Slate’s Lily Hay Newman, who served as moderator for the event, noted early on that we haven’t talked much about what it’ll be like to live side-by-side with mechanized beings. Though self-driving cars—not to mention robot butchers—seem to be on the verge of large-scale deployment, we’ve given relatively little thought to what will happen as we incorporate such creations into our ordinary lives. How might robot nannies affect children’s development? What will it be like to dance with a robot?
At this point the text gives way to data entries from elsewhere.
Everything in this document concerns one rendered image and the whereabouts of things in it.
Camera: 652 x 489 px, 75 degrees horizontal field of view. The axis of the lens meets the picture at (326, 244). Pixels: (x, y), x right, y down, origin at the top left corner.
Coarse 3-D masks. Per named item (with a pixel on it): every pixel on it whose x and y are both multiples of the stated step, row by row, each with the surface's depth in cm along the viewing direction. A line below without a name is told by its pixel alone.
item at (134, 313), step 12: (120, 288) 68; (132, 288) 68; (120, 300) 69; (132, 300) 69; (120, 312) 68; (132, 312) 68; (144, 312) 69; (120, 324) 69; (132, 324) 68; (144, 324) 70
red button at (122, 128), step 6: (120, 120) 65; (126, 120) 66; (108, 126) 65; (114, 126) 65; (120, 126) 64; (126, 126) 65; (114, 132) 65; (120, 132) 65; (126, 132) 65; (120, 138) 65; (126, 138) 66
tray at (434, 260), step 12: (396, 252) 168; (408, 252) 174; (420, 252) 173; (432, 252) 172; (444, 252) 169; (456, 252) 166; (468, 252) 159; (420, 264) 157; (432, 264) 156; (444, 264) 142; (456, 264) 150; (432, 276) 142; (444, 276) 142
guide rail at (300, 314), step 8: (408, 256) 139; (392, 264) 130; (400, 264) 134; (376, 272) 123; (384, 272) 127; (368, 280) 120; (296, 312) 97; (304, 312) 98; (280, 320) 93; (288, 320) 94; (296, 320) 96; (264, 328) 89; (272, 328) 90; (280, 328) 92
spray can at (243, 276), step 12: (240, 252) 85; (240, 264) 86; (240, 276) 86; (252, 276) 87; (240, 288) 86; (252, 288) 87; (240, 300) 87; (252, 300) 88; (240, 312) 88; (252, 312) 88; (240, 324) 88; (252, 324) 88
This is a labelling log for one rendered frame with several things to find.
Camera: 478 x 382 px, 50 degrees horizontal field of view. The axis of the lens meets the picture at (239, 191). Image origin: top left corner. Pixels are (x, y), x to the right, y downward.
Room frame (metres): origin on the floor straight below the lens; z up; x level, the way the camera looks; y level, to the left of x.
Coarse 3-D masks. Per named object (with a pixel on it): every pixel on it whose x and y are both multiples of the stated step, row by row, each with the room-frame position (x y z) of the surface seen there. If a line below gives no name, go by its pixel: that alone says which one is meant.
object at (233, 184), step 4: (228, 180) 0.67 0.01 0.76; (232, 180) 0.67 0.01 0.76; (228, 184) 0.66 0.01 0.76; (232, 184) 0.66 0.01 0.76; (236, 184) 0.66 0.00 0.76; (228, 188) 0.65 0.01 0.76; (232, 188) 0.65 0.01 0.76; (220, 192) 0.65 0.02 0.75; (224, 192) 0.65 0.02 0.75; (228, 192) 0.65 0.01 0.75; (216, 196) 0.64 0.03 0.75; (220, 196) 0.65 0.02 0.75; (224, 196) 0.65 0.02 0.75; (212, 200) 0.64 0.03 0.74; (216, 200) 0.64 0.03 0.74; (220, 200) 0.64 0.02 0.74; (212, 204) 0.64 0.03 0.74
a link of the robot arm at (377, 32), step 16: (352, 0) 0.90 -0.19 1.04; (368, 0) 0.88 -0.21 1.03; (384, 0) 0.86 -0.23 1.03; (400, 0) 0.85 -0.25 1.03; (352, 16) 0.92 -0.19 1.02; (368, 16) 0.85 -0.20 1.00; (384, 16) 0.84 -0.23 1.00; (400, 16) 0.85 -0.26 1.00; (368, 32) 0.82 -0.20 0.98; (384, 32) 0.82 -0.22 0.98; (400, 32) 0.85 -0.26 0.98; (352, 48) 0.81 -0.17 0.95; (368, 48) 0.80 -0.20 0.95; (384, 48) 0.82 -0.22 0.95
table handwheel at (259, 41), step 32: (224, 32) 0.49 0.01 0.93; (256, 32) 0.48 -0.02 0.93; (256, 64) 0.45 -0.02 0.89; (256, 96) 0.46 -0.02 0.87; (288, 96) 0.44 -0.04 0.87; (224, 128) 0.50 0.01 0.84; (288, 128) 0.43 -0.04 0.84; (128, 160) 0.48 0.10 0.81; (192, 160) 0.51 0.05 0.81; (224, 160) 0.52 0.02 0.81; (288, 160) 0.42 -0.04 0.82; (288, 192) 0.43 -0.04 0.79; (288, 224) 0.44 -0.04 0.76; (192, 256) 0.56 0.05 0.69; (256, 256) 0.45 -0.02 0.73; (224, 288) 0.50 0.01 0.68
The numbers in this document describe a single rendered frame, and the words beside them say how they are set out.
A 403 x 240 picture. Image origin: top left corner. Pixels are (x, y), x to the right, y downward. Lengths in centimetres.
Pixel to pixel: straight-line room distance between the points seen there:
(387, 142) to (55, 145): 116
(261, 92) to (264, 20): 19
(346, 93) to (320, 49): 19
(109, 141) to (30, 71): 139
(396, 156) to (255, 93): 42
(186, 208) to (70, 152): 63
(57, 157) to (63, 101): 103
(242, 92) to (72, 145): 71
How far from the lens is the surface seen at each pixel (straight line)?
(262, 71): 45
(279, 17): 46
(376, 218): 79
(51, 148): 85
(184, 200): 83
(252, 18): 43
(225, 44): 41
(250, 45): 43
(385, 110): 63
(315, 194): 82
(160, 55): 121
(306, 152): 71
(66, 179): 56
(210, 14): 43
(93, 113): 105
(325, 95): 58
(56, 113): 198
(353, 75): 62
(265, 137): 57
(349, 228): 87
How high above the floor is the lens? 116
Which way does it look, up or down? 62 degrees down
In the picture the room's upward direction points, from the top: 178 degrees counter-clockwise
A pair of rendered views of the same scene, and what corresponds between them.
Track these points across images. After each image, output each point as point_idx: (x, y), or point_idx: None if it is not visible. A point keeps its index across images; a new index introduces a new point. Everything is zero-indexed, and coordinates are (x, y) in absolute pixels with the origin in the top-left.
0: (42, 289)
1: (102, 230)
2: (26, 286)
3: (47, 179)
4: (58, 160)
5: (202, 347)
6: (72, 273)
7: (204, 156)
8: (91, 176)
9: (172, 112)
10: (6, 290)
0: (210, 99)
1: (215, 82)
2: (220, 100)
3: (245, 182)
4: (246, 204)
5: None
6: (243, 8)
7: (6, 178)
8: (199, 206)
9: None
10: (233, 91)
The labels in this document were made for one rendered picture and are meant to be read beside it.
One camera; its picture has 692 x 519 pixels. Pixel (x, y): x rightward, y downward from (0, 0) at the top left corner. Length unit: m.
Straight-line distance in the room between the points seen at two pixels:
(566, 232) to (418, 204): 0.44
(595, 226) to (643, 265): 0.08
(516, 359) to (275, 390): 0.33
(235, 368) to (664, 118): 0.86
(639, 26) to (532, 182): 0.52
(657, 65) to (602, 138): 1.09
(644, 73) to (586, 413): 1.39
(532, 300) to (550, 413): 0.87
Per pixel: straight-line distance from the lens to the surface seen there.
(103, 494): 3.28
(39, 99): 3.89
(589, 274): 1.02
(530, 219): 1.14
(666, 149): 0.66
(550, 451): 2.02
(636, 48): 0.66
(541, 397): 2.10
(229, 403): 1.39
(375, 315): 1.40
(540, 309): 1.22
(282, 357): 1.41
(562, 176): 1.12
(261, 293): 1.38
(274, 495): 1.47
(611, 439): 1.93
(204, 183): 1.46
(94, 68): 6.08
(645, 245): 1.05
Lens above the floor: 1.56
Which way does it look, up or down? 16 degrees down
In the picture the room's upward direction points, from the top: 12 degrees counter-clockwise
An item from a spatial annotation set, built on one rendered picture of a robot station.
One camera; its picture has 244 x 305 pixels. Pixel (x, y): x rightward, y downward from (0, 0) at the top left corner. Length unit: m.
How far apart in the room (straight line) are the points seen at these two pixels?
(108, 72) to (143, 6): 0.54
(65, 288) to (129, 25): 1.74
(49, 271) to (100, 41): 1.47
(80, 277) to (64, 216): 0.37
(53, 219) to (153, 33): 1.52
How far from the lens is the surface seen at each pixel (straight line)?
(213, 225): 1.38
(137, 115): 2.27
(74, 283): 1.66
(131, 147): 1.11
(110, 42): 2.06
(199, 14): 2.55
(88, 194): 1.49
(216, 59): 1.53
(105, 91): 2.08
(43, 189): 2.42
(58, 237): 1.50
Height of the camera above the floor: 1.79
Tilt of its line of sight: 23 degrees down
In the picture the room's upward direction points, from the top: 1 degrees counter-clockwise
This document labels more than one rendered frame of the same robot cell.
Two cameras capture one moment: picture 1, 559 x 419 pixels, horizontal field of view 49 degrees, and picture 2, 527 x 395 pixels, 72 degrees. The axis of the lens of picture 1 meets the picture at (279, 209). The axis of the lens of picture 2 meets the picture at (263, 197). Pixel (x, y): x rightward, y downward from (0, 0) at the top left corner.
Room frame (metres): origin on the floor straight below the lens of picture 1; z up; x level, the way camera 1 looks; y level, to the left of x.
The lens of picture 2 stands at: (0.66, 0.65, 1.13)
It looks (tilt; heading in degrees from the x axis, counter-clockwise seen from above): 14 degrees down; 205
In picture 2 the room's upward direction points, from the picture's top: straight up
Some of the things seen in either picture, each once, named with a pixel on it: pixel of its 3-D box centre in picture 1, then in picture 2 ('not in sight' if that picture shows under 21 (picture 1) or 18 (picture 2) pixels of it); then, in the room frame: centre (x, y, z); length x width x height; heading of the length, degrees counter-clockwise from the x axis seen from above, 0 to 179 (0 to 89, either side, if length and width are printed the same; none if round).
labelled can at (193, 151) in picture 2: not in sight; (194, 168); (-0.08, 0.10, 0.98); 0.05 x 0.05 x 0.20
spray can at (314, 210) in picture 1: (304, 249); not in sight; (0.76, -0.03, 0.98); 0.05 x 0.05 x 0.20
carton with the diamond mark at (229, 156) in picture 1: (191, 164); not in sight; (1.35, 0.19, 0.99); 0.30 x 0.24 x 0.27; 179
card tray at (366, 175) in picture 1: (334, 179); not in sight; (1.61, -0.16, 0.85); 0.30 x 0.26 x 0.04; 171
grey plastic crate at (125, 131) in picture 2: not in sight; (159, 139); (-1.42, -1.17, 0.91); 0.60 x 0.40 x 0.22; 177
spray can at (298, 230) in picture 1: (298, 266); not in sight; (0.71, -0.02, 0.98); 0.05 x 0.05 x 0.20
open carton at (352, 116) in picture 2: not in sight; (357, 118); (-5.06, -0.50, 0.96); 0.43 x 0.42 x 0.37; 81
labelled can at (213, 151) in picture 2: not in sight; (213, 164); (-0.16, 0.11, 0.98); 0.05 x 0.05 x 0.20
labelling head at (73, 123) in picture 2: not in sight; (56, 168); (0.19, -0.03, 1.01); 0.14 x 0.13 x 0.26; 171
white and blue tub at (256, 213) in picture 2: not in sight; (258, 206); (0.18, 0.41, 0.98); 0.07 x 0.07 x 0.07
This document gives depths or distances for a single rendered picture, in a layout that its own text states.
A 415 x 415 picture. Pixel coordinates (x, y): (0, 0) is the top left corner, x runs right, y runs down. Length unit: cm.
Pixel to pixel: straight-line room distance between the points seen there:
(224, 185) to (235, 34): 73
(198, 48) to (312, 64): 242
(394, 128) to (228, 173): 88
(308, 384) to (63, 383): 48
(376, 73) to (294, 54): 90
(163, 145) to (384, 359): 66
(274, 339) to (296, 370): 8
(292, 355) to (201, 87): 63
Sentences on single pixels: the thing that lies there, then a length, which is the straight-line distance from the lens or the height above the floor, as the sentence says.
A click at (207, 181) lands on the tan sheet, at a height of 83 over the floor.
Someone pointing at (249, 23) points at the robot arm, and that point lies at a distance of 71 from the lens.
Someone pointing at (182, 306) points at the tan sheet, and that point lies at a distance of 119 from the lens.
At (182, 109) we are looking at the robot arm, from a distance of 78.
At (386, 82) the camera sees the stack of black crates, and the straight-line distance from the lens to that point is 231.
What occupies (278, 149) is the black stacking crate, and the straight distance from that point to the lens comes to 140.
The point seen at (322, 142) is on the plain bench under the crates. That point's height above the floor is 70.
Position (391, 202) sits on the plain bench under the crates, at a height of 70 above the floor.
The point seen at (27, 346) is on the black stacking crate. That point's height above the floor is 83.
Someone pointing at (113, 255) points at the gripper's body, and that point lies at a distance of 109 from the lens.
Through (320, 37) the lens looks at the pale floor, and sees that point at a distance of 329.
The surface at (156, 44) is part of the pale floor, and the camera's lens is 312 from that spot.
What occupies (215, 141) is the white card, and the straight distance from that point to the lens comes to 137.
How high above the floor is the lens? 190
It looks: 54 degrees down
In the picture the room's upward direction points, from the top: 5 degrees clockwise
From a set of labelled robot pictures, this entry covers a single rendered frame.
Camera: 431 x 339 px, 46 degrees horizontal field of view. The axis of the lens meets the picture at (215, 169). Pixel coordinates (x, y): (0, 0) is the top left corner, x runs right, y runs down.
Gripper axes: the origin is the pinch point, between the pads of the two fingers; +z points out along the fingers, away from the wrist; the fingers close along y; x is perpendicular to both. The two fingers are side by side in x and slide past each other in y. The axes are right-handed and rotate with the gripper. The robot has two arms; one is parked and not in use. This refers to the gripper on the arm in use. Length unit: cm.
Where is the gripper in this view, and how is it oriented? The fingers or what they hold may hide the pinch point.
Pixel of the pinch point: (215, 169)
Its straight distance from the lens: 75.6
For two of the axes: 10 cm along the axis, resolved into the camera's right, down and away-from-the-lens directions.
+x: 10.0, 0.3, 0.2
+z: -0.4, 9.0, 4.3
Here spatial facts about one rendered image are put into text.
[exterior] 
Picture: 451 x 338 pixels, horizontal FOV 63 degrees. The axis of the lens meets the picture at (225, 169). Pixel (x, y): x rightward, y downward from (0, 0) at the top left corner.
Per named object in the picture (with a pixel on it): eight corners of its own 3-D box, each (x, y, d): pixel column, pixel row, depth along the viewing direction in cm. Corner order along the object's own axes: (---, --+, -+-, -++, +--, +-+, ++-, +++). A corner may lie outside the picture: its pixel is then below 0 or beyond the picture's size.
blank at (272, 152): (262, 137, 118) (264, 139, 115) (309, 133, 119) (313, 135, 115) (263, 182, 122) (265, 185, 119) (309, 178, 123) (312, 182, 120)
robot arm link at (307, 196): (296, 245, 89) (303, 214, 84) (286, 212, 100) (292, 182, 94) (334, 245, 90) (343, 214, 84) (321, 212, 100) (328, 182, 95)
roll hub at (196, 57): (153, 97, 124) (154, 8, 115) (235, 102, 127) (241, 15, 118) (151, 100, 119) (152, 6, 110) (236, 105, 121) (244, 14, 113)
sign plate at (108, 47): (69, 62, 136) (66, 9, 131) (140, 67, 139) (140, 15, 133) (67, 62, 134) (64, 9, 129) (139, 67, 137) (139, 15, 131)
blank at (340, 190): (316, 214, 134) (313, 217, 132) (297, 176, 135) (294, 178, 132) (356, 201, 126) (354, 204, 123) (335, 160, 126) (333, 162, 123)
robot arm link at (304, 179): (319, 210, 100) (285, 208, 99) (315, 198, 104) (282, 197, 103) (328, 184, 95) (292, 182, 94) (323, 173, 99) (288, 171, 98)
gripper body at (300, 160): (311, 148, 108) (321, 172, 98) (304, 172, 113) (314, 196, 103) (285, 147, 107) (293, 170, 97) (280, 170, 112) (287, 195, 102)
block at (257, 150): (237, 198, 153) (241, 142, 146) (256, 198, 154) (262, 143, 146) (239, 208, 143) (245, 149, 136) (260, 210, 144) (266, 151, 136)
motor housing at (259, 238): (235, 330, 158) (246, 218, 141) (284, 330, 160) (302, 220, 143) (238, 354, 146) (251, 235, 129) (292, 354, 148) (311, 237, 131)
The central issue may come down to what Christine Rosen, senior editor of the New Atlantis, called “the Stepford Wife problem,” which she described as the probability that we’ll end up with emotional attachments to our robots. But Woodrow Hartzog, a law professor at Samford University and the owner of a Roomba nicknamed Rocko, argued that there’s nothing wrong with developing an emotional attachment to a robot. Still, issues do arise, he said, when we trick ourselves into believing that those non-human entities can reciprocate our affection. In other words, we should worry less about killer robots than deceptive ones, whether their deceptions arise by accident or design.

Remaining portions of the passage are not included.